Big Boy (DH) was worried, really worried. He knows story words flow through my brain in a constant stream begging to be written and as he has to live with me and my verbal diarrhoea... Well, lets just say he had visions of being drowned under words if my other outlet ceased. So, for my enthusiasm to be revived by joining this site has made more than just me happy, in fact the whole Madmother household is breathing a very loud sigh of relief and there have even been a few loud "OH YEAH!" and high fives.

Boy 2 is especially happy, he is the mini-me, even down to his dream of writing. He wrote a series of stories in Preschool. Yes, you are not mis-reading: PRESCHOOL. Okay, to be completely clear on this, he did not actually do the writing (cudos to Mrs Rose). He dictated, very precisely (and was quite the temperamental little author if even a syllable was altered) every word, drew all illustrations, and followed true to the end, his theme or central storyline. The Johnny series. Twelve in all. Since then he has written plays (two of which he and Boy 1 have performed in the school talent quest), poems, and now even a song. Not too shabby a CV for a ten year old.
Thus, if his Madmother had deserted the written word, his heart would have broken. Okay, I exaggerate, but it would have been severely bruised because he believes his old Mum can do anything and truly is of the conviction that it is only a matter of time before publishers knock on our door for both of us.


Oh dear. I seem to have rambled off the point once again. Just chalk it down to getting to know me and the fact I am battling an affliction at the moment. The common cold. Yes, on hot sweaty days I am even more hot and sweaty due to these temperatures my body is using to fight this bug. Oops, there I go again. Now, where were we? Oh, yes, getting back on topic.
Blog. This. Challenges. During my happy manic phase I am positive I could roll off a blog a day. Of course, during my low or stressed period it would drop to a blog a month if I was lucky. And in one week of the cycle I would be perfectly capable of polishing off a whole murder thriller including a body. If you get my drift.


Sorry, bit gruesome though I would think a few women out there can relate.

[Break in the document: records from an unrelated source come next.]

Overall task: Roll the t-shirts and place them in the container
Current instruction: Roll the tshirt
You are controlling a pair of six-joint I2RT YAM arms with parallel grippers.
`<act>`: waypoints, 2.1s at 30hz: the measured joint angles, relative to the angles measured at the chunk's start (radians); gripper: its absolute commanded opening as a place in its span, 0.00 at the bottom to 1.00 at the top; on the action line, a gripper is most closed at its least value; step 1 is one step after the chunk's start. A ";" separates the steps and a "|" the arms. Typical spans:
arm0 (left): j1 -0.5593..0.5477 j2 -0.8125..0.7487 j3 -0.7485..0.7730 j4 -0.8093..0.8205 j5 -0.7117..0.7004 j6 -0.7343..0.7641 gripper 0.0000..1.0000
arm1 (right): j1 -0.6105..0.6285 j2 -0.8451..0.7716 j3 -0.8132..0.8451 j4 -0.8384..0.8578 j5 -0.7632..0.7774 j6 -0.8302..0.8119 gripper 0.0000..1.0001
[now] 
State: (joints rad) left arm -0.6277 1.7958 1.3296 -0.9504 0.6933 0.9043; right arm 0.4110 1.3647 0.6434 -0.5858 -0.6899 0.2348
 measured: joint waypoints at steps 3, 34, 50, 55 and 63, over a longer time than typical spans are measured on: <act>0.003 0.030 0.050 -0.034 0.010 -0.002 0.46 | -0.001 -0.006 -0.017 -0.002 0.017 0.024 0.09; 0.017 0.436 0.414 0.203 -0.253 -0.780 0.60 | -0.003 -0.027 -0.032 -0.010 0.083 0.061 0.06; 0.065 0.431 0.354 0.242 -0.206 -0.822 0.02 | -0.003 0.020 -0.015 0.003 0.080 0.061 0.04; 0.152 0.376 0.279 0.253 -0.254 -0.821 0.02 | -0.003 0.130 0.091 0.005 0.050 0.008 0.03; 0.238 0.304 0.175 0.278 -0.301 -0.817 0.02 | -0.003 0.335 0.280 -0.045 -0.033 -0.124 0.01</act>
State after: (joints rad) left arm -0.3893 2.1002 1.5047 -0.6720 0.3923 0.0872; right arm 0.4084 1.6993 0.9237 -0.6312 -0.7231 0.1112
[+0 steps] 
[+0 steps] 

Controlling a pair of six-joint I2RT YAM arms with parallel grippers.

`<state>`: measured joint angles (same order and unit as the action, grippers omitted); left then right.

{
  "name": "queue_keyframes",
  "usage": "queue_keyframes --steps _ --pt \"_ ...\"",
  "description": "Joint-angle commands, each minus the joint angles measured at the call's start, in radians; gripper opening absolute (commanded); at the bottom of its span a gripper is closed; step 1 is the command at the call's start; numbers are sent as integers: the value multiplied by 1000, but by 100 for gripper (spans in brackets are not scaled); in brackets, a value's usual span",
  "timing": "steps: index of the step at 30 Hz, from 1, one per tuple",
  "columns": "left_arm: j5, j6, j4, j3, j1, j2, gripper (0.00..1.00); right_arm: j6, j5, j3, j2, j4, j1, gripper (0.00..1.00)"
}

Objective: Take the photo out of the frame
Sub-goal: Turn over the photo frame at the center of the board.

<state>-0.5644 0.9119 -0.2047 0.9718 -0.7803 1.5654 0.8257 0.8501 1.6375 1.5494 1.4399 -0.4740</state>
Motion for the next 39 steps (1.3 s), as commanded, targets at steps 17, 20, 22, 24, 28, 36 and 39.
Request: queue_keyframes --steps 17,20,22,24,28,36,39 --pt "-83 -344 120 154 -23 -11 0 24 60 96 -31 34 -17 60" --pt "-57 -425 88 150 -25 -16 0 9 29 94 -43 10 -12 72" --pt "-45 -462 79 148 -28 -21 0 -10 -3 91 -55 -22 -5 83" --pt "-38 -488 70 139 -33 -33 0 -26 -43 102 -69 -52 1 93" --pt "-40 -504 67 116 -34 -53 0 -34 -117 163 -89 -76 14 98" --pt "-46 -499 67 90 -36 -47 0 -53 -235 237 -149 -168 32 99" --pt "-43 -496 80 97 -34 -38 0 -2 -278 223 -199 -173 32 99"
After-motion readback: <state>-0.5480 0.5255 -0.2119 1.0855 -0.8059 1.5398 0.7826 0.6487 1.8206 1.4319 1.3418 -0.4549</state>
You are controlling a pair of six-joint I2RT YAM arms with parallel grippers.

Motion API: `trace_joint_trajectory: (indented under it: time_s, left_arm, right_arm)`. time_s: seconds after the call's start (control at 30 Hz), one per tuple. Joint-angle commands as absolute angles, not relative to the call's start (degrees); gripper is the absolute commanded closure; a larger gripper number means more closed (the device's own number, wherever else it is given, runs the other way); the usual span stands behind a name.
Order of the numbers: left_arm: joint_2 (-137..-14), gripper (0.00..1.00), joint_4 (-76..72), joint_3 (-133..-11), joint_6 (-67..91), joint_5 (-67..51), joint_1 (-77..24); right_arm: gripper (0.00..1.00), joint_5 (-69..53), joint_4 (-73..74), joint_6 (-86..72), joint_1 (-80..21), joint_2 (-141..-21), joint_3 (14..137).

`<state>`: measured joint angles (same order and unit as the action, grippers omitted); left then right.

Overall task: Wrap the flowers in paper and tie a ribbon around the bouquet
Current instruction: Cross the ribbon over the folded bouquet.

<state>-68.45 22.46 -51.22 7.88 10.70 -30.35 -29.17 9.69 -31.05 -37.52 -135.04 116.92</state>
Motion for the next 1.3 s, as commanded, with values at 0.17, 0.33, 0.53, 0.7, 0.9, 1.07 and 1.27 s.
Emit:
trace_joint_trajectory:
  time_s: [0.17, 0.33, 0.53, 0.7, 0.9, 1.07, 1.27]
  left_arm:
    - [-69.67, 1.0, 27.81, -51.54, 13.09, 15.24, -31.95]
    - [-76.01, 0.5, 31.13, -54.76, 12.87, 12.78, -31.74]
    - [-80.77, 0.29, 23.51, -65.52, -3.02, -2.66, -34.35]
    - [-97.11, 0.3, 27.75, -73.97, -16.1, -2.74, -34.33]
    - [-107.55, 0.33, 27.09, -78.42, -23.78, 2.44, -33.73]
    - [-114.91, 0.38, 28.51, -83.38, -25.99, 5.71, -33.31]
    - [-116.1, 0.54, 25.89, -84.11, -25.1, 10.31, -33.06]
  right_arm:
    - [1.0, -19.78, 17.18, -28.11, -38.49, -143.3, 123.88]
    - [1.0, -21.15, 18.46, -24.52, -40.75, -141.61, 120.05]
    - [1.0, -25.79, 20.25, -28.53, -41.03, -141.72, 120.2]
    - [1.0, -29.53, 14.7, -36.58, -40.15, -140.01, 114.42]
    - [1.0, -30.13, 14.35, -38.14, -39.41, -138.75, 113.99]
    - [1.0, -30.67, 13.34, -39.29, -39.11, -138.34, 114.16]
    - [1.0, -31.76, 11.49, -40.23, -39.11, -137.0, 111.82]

Now, how do I know I have an addictive personality? The most recent example I can give (other than my quick entry into the challenge) is on Facebook. Boy 1 and Boy 2 have been desperately lobbying to sign up as a lot of their mates are on it. After much heated discourse, and many set in stone guidelines we agreed. Mainly they wanted to play The Games. You know the ones: Cafe World, Yoville, Farmtown, I could go on and on. So I, in my wisdom, after managing to avoid these applications despite much intense lobbying from so-called friends, decided to monitor by playing too. I am now on level 21 in Cafe World. After a bit over a week. Oops. I did mention my addictive personality, didn't I? Yeah, well. Hang on a minute, I'll be right back, just have to serve some French Onion Soup.

No - not that sort, THIS sort:







See what I mean?




ADDICTED!

Must dash. Boy 2 has been waiting for a little to be picked up from a mate's house. See, even my adored children fade into the back of my mind when my obsessive side takes over. But before I go, a little more self-indulgence...
Had I lost you all? Bored you to tears with my rambling? Probably. But one thing I know for certain,


Madmother is BACK!


I would hurl words into this darkness and wait for an echo, and if an echo sounded, no matter how faintly, I would send other words to tell, to march, to fight, to create a sense of hunger for life that gnaws in us all.